▶ [Materials provided]
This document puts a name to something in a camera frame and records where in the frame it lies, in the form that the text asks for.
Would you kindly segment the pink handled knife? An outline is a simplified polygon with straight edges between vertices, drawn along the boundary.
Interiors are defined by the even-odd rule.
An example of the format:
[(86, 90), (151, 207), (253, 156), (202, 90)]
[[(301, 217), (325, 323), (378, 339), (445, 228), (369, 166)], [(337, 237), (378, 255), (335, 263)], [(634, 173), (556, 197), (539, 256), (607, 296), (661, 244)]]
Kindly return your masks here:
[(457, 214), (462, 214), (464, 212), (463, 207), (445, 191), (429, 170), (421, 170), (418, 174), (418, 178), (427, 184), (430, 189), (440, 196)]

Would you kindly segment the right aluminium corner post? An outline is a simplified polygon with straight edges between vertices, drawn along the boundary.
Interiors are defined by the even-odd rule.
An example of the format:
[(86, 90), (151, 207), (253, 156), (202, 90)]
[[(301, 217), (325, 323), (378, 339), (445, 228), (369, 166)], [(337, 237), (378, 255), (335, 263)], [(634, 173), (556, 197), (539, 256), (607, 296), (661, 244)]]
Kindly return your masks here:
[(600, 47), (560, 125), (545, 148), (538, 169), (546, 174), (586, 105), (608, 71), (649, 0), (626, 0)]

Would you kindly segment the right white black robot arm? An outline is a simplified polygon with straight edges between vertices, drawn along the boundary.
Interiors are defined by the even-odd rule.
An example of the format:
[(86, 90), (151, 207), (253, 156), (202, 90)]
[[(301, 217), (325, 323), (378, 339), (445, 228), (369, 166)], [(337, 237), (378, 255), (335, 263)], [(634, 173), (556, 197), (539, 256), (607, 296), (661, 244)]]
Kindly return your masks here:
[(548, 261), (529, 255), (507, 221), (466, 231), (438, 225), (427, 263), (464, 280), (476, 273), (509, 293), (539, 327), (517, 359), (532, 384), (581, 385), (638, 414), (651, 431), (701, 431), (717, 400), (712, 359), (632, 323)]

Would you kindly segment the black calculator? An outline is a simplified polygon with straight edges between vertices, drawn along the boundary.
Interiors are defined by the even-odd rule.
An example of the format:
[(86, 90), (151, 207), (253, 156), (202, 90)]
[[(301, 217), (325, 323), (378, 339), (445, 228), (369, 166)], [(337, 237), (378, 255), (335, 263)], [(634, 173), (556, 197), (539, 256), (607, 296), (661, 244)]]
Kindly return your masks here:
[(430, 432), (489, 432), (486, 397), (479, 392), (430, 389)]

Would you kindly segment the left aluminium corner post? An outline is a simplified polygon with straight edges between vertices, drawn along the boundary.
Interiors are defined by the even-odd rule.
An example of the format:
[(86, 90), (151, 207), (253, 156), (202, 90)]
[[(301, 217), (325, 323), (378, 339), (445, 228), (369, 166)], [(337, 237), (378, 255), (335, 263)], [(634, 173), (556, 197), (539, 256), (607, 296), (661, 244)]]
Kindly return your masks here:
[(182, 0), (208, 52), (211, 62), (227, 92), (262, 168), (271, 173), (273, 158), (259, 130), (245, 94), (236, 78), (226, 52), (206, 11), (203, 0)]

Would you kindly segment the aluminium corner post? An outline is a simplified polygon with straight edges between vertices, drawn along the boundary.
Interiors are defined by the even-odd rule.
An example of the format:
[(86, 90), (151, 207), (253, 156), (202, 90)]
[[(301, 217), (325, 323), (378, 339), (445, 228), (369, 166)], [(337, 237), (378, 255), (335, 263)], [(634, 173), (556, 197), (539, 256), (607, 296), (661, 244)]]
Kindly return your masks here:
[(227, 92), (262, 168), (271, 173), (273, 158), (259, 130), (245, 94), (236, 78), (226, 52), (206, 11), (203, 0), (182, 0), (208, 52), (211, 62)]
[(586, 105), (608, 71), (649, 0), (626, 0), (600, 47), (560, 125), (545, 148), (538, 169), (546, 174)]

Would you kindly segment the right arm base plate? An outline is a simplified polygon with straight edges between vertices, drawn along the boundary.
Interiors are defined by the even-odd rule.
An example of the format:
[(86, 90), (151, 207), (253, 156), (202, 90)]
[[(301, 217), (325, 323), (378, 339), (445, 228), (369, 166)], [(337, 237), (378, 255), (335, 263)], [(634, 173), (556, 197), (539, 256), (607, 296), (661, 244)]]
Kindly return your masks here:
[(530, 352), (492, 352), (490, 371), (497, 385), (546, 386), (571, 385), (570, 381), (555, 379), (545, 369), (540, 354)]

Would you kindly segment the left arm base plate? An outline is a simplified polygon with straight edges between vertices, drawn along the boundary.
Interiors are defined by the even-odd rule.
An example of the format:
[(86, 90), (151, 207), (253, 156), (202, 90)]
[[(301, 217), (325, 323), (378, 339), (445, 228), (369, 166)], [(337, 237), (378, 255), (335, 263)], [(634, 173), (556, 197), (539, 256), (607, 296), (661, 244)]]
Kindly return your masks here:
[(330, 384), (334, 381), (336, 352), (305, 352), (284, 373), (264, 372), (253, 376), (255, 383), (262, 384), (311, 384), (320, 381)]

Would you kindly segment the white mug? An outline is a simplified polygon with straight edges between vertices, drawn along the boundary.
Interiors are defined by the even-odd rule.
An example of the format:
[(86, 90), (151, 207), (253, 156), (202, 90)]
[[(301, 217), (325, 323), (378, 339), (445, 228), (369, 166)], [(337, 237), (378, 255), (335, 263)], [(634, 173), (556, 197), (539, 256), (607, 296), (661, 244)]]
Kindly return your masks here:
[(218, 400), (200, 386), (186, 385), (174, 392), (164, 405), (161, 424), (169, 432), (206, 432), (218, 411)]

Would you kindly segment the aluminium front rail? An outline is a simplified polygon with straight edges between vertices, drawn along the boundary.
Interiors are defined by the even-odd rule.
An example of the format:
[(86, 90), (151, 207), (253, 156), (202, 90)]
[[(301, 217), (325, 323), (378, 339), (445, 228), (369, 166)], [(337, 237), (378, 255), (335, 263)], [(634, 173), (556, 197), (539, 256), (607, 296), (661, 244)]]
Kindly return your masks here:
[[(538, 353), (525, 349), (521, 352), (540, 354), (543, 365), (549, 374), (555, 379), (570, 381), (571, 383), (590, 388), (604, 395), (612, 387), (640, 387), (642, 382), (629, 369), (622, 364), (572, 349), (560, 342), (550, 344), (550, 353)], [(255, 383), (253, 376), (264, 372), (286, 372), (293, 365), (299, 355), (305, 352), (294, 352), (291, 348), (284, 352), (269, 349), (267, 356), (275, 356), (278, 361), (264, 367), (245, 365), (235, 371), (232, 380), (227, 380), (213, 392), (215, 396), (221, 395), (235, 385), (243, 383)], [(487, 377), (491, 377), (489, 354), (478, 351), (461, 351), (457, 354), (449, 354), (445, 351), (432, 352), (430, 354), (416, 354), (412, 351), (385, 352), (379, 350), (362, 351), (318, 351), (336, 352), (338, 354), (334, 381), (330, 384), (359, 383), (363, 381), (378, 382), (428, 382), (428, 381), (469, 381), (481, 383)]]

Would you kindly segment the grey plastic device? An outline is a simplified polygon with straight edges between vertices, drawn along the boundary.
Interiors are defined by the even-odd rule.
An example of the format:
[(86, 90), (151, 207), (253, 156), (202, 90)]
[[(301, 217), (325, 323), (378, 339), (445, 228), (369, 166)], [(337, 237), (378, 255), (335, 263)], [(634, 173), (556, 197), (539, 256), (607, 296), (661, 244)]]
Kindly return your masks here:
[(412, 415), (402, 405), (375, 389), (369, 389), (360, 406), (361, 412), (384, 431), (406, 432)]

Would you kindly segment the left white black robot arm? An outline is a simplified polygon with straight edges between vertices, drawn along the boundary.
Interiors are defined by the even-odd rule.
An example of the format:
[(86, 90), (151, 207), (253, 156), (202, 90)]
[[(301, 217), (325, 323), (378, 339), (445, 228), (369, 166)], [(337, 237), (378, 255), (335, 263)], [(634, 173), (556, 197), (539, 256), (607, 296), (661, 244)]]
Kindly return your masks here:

▶ [Exercise prompt]
For an answer, give a copy of every line in the listing that holds the word "plate".

▶ [Answer box]
Would you kindly segment the right arm base plate? An outline is a simplified polygon with straight edges between vertices, drawn along the boundary.
Would you kindly segment the left arm base plate? An outline is a simplified polygon with straight edges between vertices, drawn along the boundary.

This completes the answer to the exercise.